もはやパニック状態…中国製超特急の夢は幻か 中南米で路頭に迷う鉄道事業 (4/5ページ)

2016.6.5 17:02

廃墟のようになったベネズエラ・サラサの高速鉄道関連工場。中国人マネジャーが去ると金目のものは次々と盗まれた。中国による中南米での一大プロジェクトだったが、現実は厳しかったようだ=3月21日(AP)
廃墟のようになったベネズエラ・サラサの高速鉄道関連工場。中国人マネジャーが去ると金目のものは次々と盗まれた。中国による中南米での一大プロジェクトだったが、現実は厳しかったようだ=3月21日(AP)【拡大】

  • ベネズエラ・チャグラマスで見捨てられた工場の入り口に立つ、中国の鉄道建設大手「中国中鉄」の文字が記されたゲート=3月21日(AP)

 中米ホンジュラスでも13年、中国資本による太平洋とカリブ海をつなぐ鉄道計画が公表されたが、それっきりだ。

 メキシコでは14年、中国中心の企業連合が全長210キロの高速鉄道建設工事を落札したが、突然キャンセルされた。その後に財政難などからメキシコは昨年、計画自体の無期限延期を発表した。

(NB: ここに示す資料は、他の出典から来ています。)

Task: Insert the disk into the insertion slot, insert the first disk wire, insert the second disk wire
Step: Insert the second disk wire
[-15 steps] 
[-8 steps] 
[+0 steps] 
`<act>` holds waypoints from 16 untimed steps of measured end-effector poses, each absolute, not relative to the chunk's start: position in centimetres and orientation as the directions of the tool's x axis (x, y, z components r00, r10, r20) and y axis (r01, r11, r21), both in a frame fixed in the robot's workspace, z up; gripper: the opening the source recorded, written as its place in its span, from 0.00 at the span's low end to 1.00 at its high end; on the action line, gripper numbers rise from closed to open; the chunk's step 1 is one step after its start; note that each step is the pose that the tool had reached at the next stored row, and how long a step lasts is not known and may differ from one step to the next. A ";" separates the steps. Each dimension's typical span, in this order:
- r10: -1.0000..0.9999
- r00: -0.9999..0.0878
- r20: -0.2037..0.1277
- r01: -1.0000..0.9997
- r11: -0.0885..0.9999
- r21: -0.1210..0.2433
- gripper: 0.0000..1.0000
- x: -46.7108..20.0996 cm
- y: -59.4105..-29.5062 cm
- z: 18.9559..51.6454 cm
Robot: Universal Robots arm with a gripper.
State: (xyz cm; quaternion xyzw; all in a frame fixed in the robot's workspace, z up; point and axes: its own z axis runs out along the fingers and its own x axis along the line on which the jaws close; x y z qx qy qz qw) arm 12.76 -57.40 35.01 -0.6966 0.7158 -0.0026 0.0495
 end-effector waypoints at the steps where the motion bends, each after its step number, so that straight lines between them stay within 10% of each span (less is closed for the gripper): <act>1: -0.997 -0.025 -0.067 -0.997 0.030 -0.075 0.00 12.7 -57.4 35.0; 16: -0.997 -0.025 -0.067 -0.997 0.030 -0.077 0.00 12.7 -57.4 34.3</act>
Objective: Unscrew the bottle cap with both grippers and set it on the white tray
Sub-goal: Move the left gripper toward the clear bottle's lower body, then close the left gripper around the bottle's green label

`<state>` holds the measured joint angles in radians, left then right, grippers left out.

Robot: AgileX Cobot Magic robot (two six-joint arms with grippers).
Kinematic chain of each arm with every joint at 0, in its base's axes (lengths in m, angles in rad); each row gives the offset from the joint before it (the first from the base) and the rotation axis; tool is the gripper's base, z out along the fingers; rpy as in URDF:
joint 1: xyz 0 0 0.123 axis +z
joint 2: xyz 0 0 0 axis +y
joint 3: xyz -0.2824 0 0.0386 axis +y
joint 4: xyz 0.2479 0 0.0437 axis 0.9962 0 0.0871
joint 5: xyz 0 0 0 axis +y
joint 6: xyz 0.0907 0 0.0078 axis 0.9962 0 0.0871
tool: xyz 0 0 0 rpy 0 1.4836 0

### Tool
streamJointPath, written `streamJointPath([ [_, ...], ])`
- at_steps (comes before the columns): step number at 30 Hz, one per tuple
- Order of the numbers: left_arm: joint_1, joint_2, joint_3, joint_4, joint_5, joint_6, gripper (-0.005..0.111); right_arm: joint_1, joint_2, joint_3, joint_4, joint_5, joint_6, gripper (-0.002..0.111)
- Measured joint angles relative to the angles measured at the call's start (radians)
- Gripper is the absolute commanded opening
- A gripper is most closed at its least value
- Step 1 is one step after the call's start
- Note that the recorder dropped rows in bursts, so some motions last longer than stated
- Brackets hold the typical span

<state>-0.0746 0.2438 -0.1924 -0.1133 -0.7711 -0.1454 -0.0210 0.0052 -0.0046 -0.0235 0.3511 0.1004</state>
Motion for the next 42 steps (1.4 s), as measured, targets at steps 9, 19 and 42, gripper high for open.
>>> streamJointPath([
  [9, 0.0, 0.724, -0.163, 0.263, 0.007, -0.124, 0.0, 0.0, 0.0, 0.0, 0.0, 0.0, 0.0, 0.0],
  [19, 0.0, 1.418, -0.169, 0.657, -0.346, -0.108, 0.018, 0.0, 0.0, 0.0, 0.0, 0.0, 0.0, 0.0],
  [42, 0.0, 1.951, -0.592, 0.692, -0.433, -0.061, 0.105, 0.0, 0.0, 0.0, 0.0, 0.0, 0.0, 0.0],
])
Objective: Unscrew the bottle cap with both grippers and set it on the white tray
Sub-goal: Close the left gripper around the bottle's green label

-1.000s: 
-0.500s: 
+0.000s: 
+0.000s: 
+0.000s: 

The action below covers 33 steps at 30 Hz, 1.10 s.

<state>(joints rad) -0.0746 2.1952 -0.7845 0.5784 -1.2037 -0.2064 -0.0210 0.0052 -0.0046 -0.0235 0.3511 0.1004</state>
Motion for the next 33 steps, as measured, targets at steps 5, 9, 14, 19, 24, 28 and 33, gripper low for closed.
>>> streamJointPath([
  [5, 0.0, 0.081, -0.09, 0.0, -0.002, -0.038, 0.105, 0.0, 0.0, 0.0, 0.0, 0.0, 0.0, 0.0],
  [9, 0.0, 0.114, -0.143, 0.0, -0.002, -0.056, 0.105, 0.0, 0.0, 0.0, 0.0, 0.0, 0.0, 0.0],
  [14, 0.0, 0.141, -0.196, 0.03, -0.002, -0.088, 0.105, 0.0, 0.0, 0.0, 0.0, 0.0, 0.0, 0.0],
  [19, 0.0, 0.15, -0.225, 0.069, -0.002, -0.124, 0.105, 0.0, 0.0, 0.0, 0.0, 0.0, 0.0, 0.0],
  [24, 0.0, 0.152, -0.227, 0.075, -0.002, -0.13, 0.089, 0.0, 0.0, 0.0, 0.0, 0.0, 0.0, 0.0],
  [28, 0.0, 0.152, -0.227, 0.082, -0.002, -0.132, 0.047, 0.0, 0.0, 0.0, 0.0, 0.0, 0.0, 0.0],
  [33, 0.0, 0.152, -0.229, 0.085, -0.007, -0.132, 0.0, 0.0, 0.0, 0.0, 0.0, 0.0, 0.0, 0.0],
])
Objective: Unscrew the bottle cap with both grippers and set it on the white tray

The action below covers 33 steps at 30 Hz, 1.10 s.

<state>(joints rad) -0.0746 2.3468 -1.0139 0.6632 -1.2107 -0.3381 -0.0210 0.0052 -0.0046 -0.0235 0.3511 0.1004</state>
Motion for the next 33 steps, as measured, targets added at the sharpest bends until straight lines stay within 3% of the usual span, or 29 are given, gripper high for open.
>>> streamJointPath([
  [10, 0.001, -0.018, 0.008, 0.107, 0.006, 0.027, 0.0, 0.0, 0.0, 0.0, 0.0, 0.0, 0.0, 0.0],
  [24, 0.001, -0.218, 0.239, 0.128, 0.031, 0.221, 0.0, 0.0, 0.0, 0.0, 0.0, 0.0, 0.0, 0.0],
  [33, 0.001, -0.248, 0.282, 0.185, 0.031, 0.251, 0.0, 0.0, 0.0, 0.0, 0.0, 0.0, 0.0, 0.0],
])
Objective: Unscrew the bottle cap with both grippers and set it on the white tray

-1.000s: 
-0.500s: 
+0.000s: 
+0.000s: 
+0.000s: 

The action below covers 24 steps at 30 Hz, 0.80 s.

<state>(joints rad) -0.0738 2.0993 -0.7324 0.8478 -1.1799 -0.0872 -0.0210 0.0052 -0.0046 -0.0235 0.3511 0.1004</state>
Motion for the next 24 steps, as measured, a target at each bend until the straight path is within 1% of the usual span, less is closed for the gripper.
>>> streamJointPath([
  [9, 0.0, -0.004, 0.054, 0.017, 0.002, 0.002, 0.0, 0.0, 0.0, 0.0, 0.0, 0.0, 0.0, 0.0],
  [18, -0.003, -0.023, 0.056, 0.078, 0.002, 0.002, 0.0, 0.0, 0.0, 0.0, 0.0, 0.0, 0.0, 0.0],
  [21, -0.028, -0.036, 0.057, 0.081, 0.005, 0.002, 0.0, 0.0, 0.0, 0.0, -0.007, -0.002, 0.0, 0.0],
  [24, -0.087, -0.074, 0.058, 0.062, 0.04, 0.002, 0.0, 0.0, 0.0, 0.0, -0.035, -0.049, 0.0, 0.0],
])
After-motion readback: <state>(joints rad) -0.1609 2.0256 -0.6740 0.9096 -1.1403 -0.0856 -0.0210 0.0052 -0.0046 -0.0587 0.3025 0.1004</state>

 中国の李克強首相は昨年5月、ブラジルとペルーを訪れ、大陸横断鉄道の検討開始で合意した。アマゾンやアンデス山脈を貫く総延長5300キロ。ブラジルの農産品などを運び、太平洋岸から積み出せるようにするという壮大な計画だ。

 しかし、実現性には多くの疑問符がつく。

 ニューヨーク・タイムズ紙は昨年10月、ブラジルの大豆生産業界幹部が「中国は金もノウハウもあるだろうが、問題はブラジル政府だ。アンデスの峰を越えるより難しい」と述べ、非効率な政府を全く信頼していないと伝えた。外国人雇用に厳しいブラジルの法律が、自国の労働者を大量に入れる中国方式と相いれないといった問題もあるという。